WHAT THE TASK ASKS: In the data below, locate each line with the word "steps" and list it.

DATASET EXTRACT:
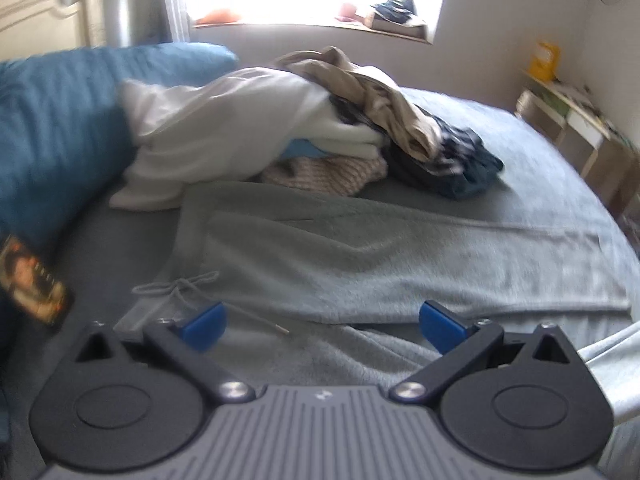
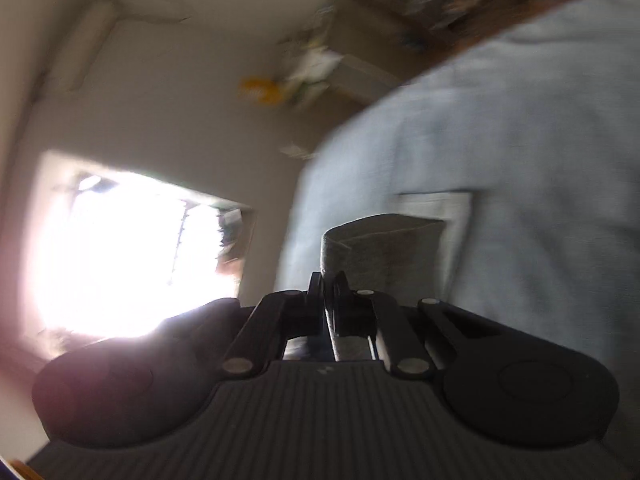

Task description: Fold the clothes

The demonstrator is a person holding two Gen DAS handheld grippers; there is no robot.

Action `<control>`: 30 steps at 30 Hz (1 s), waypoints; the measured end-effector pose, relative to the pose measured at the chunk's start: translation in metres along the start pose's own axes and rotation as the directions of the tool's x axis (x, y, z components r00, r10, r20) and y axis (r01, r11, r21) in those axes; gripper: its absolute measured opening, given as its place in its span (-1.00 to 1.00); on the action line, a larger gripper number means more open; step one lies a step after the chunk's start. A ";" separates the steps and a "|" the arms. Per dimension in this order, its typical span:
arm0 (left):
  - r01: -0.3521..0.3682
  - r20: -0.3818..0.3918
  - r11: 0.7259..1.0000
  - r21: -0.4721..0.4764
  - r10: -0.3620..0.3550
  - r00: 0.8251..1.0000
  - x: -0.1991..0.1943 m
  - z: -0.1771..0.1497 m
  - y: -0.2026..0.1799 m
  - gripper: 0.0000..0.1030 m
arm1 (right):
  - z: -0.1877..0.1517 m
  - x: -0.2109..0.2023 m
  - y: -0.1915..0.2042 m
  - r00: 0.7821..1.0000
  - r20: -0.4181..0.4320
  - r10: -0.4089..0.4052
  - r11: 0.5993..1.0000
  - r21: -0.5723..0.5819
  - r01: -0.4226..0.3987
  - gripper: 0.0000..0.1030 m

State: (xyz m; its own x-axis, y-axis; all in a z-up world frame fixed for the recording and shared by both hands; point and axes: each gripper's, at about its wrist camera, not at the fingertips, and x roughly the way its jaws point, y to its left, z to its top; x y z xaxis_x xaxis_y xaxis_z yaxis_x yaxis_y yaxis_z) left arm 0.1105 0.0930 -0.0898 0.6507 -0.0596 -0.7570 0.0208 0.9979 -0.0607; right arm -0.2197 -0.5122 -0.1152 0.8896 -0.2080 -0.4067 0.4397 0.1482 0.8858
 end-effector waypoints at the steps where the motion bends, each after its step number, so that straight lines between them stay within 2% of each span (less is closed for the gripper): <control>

RESPONSE TO THE EXERCISE:
Action `<control>`: 30 steps at 30 Hz (1 s), waypoints; the measured end-effector pose, relative to the pose measured at the chunk's start: translation in metres along the start pose's own axes and rotation as the directions of the tool's x axis (x, y, z components r00, r10, r20) and y axis (r01, r11, r21) in those axes; gripper: its absolute measured opening, given as its place in its span (-1.00 to 1.00); on the action line, a larger gripper number means more open; step one lies a step after the chunk's start. A ";" separates the steps and a "|" the arms. Per dimension in this order, its typical span:
 end-effector waypoints at the steps where the motion bends, each after its step number, so that straight lines between them stay within 2% of each span (less is closed for the gripper): <control>

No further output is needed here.